Task directions – Repeat the data precisely as given.

━━━━

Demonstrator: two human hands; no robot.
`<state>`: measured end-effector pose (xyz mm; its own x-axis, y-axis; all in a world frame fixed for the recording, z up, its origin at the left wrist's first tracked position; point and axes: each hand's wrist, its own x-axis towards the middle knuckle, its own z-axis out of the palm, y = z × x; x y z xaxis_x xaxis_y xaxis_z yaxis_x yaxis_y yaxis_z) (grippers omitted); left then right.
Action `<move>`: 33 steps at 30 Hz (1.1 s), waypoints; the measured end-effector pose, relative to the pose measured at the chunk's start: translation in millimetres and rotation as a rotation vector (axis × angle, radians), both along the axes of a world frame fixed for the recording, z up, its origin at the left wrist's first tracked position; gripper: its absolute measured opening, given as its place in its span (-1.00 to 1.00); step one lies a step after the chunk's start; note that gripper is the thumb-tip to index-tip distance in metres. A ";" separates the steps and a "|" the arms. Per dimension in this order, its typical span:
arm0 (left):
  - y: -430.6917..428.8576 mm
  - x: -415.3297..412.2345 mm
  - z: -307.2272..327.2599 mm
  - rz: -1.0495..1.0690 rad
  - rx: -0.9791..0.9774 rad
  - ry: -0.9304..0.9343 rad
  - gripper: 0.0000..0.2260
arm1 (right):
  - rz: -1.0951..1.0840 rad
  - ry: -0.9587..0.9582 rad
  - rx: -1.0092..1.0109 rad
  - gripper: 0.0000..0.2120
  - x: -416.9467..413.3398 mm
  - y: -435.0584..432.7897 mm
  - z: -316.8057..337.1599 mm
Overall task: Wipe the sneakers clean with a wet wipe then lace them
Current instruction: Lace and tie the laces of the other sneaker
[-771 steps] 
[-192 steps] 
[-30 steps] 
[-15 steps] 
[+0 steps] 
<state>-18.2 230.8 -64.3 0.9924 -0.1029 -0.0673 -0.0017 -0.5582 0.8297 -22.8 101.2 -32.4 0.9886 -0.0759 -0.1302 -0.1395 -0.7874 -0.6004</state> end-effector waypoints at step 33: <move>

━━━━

Result for this task –
Demonstrator: two human hands; no robot.
`<state>`: measured end-effector pose (xyz mm; its own x-axis, y-axis; all in a world frame fixed for the recording, z up, its origin at the left wrist's first tracked position; point and axes: each hand's wrist, its own x-axis towards the middle knuckle, its own z-axis out of the palm, y = z × x; x y z xaxis_x xaxis_y xaxis_z yaxis_x yaxis_y yaxis_z) (grippers omitted); left then right.
Action `<move>`: 33 steps at 30 Hz (1.1 s), waypoints; the measured end-effector pose, relative to the pose measured at the chunk's start: translation in millimetres and rotation as a rotation vector (axis × angle, radians), both along the axes of a world frame fixed for the recording, z up, its origin at the left wrist's first tracked position; gripper: its absolute measured opening, given as its place in its span (-1.00 to 1.00); step one lies a step after the chunk's start; note that gripper is the thumb-tip to index-tip distance in metres. A ";" separates the steps and a "|" the arms. Per dimension in this order, its typical span:
arm0 (left):
  - y: -430.6917..428.8576 mm
  - x: -415.3297..412.2345 mm
  - z: -307.2272..327.2599 mm
  - rz: -1.0495..1.0690 rad
  - rx: -0.9791..0.9774 rad
  - ry: -0.9304..0.9343 rad
  - gripper: 0.0000..0.2260
arm1 (right):
  - rz: -1.0951..1.0840 rad
  - ry: -0.9587..0.9582 rad
  - rx: -1.0092..1.0109 rad
  - gripper: 0.0000..0.2120
  - x: -416.9467..413.3398 mm
  - y: -435.0584..432.7897 mm
  - z: -316.8057..337.1599 mm
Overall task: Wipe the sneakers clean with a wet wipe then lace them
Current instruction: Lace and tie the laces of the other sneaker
[-771 steps] 
[-192 steps] 
[-30 steps] 
[-15 steps] 
[+0 steps] 
<state>-18.2 230.8 -64.3 0.9924 -0.1029 -0.0673 -0.0017 -0.5582 0.8297 -22.8 101.2 -32.4 0.9886 -0.0759 -0.1302 -0.1395 -0.7874 -0.6004</state> end-effector waypoints at step 33: <move>

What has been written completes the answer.